[Start of section]

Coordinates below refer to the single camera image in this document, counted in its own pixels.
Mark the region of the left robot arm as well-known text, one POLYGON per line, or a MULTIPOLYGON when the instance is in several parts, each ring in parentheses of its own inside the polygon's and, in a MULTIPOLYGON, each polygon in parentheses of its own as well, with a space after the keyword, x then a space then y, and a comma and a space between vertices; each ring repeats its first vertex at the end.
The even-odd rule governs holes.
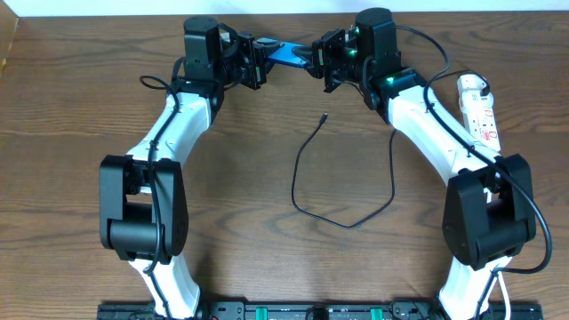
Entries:
POLYGON ((269 56, 284 47, 203 15, 184 21, 183 37, 185 54, 169 81, 139 79, 165 93, 164 111, 125 155, 100 163, 100 241, 139 272, 155 315, 167 319, 194 317, 200 301, 182 254, 188 236, 182 168, 226 91, 240 84, 258 89, 272 67, 269 56))

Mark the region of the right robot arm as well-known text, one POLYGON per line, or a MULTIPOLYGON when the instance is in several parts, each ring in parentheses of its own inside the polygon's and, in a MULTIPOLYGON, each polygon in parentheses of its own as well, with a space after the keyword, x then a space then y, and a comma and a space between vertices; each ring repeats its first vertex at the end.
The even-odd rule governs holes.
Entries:
POLYGON ((438 101, 432 80, 405 66, 389 10, 371 8, 350 29, 326 33, 293 49, 328 92, 355 86, 365 105, 406 136, 446 187, 442 231, 453 261, 431 316, 493 319, 489 298, 512 269, 511 261, 543 226, 533 200, 529 164, 502 156, 495 145, 493 97, 485 79, 466 72, 459 80, 463 118, 438 101))

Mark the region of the blue Galaxy smartphone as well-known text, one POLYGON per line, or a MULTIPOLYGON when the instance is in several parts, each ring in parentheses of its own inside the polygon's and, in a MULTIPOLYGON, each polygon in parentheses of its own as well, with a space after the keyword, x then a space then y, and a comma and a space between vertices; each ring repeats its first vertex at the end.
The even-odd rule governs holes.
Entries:
POLYGON ((268 56, 268 61, 293 68, 306 68, 309 62, 295 53, 304 48, 301 44, 281 42, 279 48, 268 56))

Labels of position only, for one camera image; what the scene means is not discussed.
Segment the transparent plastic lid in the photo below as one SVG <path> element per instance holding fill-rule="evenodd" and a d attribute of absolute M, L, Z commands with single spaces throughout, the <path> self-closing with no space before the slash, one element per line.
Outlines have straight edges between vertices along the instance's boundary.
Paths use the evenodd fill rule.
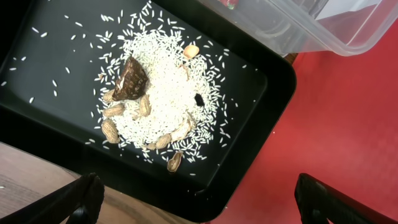
<path fill-rule="evenodd" d="M 396 0 L 240 0 L 234 7 L 199 1 L 278 54 L 361 54 L 398 17 Z"/>

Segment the white paper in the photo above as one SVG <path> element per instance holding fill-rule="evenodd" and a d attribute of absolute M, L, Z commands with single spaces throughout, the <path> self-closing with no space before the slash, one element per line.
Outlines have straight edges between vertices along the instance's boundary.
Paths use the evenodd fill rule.
<path fill-rule="evenodd" d="M 382 0 L 329 0 L 316 20 L 335 16 L 344 12 L 355 12 L 365 7 L 379 4 Z"/>

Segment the black baking pan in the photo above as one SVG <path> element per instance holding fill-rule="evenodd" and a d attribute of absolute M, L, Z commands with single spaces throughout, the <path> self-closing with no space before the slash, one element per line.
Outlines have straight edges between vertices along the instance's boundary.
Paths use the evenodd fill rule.
<path fill-rule="evenodd" d="M 95 34 L 105 30 L 114 36 L 121 33 L 119 24 L 104 24 L 100 15 L 117 17 L 124 9 L 128 17 L 146 3 L 36 0 L 3 7 L 0 16 L 7 21 L 3 27 L 7 32 L 0 52 L 0 83 L 7 84 L 0 88 L 0 141 L 79 174 L 95 172 L 107 186 L 124 194 L 187 220 L 207 222 L 222 212 L 287 106 L 295 90 L 295 73 L 280 56 L 198 1 L 153 1 L 154 10 L 163 10 L 164 17 L 187 28 L 187 40 L 197 45 L 212 41 L 209 54 L 221 55 L 224 48 L 230 49 L 222 71 L 228 78 L 221 87 L 232 107 L 228 116 L 234 118 L 226 128 L 231 135 L 228 147 L 217 144 L 220 136 L 215 133 L 215 140 L 203 146 L 207 160 L 182 162 L 177 173 L 170 175 L 162 160 L 149 164 L 137 159 L 140 152 L 133 147 L 105 151 L 100 143 L 85 145 L 89 138 L 104 140 L 101 131 L 93 129 L 96 120 L 89 114 L 98 103 L 92 95 L 97 85 L 93 78 L 101 65 L 98 57 L 105 51 L 91 49 L 89 43 L 100 44 Z M 33 26 L 48 36 L 41 38 Z M 71 42 L 73 34 L 87 38 Z M 220 67 L 216 58 L 213 61 Z M 65 67 L 71 74 L 66 74 Z M 52 79 L 58 82 L 57 97 Z"/>

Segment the wooden floor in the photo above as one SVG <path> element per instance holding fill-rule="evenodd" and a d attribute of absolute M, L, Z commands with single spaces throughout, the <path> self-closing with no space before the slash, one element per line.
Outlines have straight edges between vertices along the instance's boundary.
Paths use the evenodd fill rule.
<path fill-rule="evenodd" d="M 297 54 L 286 56 L 293 63 Z M 79 178 L 59 166 L 0 142 L 0 218 L 15 212 Z M 192 223 L 109 187 L 98 223 Z"/>

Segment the red mat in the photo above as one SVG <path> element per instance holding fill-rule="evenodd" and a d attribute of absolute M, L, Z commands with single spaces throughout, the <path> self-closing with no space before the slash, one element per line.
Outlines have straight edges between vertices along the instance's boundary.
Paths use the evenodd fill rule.
<path fill-rule="evenodd" d="M 362 55 L 300 54 L 290 105 L 211 223 L 301 223 L 301 172 L 398 220 L 397 40 L 398 22 Z"/>

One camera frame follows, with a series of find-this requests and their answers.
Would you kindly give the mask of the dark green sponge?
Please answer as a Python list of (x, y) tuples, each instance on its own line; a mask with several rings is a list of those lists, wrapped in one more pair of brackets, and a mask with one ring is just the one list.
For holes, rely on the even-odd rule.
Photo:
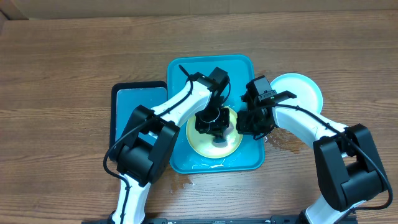
[(217, 134), (214, 139), (212, 140), (212, 144), (215, 147), (227, 147), (229, 146), (233, 140), (234, 137), (231, 136), (232, 135), (232, 131), (225, 131), (222, 134)]

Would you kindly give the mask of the yellow-green plate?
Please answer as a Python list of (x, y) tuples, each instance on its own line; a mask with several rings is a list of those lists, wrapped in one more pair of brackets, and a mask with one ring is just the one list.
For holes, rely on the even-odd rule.
[(232, 154), (239, 147), (243, 140), (243, 135), (236, 130), (237, 113), (229, 109), (229, 126), (224, 132), (224, 139), (217, 142), (216, 138), (210, 134), (200, 134), (195, 129), (196, 117), (191, 117), (186, 125), (186, 135), (190, 146), (195, 152), (203, 157), (219, 159)]

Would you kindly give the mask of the light blue plate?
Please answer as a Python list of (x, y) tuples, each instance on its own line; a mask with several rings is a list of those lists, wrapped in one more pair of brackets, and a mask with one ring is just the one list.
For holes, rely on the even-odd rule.
[(309, 77), (299, 73), (286, 73), (271, 82), (271, 88), (278, 93), (289, 91), (296, 98), (289, 98), (281, 103), (300, 106), (313, 113), (320, 114), (323, 108), (323, 96), (318, 85)]

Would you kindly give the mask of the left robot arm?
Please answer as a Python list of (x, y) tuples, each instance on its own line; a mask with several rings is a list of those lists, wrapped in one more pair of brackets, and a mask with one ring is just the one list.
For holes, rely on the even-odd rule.
[(118, 206), (107, 223), (144, 221), (150, 186), (164, 172), (180, 128), (192, 116), (199, 122), (195, 126), (199, 133), (224, 140), (229, 112), (222, 107), (222, 92), (231, 87), (227, 72), (219, 67), (208, 76), (181, 71), (187, 76), (183, 90), (159, 106), (135, 108), (121, 137), (104, 155), (104, 170), (121, 181)]

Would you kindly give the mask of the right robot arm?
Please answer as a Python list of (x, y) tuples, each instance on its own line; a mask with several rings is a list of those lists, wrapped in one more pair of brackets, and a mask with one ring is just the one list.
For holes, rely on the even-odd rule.
[(241, 98), (247, 108), (238, 112), (238, 133), (258, 140), (280, 128), (314, 152), (321, 195), (300, 214), (273, 216), (271, 223), (357, 223), (357, 211), (391, 205), (393, 190), (371, 132), (322, 116), (323, 96), (309, 77), (286, 73), (269, 82), (261, 76)]

[End of section]

> _Problem details_
Where a line of the listing holds "give", show that line.

> _Exercise output_
Would you kindly give the mask of the dark green sponge?
Would you kindly give the mask of the yellow-green plate?
Would you kindly give the mask of the light blue plate?
Would you kindly give the mask of the left robot arm?
Would you kindly give the mask of the right robot arm?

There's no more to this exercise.